Viscous flow regimes in unit square: Part 3. Phenomena of leapfrogging and approaching among multiple vortex pairs

TL;DR

This paper numerically investigates viscous vortex interactions in a square domain, revealing diverse phenomena such as leapfrogging, vortex fission, and mushroom topology, emphasizing the complexity of classifying flows by Reynolds number.

Contribution

It introduces detailed numerical simulations of vortex interactions, highlighting the diversity of flow phenomena and the challenge of defining a universal Reynolds number for such flows.

Findings

Diverse vortex leapfrogging behaviors observed.

Asymmetric vortices can produce mushroom-shaped eddies.

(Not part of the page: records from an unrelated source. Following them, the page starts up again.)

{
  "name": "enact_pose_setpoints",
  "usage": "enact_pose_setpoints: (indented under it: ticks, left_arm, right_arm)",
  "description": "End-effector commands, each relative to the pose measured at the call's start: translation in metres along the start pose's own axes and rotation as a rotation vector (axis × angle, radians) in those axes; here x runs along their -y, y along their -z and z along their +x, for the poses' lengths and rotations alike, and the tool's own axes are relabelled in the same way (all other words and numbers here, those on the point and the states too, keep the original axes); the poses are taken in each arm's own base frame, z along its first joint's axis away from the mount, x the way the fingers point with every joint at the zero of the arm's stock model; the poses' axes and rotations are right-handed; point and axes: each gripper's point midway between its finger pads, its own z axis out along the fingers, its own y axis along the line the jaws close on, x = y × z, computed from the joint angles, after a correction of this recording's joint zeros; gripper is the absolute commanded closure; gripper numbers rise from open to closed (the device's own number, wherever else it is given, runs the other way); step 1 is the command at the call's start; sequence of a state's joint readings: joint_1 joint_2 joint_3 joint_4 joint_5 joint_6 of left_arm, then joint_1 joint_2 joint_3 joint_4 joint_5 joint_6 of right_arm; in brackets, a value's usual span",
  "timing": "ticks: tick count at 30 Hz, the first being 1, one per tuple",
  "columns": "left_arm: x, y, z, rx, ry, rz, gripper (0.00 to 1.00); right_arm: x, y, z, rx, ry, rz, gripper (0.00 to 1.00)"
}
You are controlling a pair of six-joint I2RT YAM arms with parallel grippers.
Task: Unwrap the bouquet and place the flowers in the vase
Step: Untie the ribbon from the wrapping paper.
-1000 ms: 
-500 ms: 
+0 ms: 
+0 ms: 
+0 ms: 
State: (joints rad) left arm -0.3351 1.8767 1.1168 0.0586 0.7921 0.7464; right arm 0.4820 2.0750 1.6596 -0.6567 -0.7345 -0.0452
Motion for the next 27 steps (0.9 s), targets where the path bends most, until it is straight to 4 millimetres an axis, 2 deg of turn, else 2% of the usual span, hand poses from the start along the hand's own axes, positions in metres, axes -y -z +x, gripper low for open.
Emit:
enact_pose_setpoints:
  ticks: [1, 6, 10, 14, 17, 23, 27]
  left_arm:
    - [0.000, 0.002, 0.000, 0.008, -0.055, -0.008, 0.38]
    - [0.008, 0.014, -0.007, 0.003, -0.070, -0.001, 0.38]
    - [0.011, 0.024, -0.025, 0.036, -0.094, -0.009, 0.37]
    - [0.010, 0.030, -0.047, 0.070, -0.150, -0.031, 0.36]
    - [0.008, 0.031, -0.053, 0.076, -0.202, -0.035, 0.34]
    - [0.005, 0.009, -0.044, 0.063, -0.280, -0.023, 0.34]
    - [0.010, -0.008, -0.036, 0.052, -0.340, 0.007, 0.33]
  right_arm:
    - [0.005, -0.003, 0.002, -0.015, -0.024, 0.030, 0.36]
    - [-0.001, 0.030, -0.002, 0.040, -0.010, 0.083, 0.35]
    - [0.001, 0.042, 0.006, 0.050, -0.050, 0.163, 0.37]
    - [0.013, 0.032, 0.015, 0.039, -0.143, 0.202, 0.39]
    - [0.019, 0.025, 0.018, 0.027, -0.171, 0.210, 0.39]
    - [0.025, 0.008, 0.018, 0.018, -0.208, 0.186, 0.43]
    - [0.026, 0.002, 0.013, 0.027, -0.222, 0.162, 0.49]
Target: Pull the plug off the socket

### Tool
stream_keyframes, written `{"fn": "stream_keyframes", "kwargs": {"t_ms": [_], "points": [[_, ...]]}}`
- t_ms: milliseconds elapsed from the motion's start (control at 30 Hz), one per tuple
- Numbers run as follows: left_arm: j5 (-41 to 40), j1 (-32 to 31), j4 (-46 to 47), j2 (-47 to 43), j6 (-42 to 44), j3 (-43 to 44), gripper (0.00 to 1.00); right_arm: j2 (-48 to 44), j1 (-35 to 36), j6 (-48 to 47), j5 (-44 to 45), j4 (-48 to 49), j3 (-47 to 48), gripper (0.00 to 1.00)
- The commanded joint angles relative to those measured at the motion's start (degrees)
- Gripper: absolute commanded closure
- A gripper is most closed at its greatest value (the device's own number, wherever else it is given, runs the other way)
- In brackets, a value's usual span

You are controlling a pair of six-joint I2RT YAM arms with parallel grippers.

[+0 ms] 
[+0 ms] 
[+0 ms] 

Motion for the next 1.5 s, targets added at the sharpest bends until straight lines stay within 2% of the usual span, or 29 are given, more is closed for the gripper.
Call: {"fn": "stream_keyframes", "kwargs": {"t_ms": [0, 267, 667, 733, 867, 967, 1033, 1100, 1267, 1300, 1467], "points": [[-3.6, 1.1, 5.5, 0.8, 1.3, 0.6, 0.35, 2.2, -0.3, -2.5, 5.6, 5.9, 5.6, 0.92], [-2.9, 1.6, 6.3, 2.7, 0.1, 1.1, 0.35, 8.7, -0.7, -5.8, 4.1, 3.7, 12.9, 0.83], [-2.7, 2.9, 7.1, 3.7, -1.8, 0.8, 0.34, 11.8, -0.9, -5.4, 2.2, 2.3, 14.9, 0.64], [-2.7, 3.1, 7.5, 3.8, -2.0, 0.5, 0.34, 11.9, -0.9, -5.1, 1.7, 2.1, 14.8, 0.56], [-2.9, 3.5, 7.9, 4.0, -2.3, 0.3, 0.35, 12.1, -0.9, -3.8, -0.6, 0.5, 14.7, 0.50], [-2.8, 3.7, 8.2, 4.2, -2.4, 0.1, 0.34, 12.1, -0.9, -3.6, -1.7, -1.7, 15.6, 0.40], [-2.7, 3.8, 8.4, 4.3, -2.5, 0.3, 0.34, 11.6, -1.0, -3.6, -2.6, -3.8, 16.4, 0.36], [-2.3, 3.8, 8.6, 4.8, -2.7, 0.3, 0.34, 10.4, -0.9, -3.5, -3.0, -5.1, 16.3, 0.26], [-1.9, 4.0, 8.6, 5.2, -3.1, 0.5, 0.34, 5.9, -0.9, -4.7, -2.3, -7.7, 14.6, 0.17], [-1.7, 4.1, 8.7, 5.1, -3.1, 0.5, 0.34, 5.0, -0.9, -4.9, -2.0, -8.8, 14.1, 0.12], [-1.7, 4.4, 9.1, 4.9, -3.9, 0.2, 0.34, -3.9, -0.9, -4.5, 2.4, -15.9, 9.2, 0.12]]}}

No unique Reynolds number can classify all flow behaviors.

Abstract

In the present note, we solved numerically the viscous vorticity equation of the initial-boundary value problem describing the classic Helmholtz phenomena of vortex interaction. In the leapfrogging of vortex pairs, we demonstrate the fact that there exists a variety of initial vortex configurations, such as the initial vortex core structures, the starting speeds, the lateral and longitudinal separations as well as the fluid viscosity. To simulate leapfrogging appears to be a straightforward task, based on the vorticity calculations for a number of initial vortices with different core structures. Indeed, the evaluation of the unsteady vortex interactions requires accurate numerical simulations, and the solutions are diverse and intriguing. In particular, the impact of two asymmetric approaching vortices can produce peeled-off fission vortices or cross-bred eddies of mushroom topology. Over the course of flow development, we are unable to define any unique consistent Reynolds number which may be used to classify the individual flows, because of the multiplicity of characteristic lengths and velocity scales. Our key observation is that the initial-boundary value problems of fluid motion do not necessarily imply the realization of dynamically similar flows.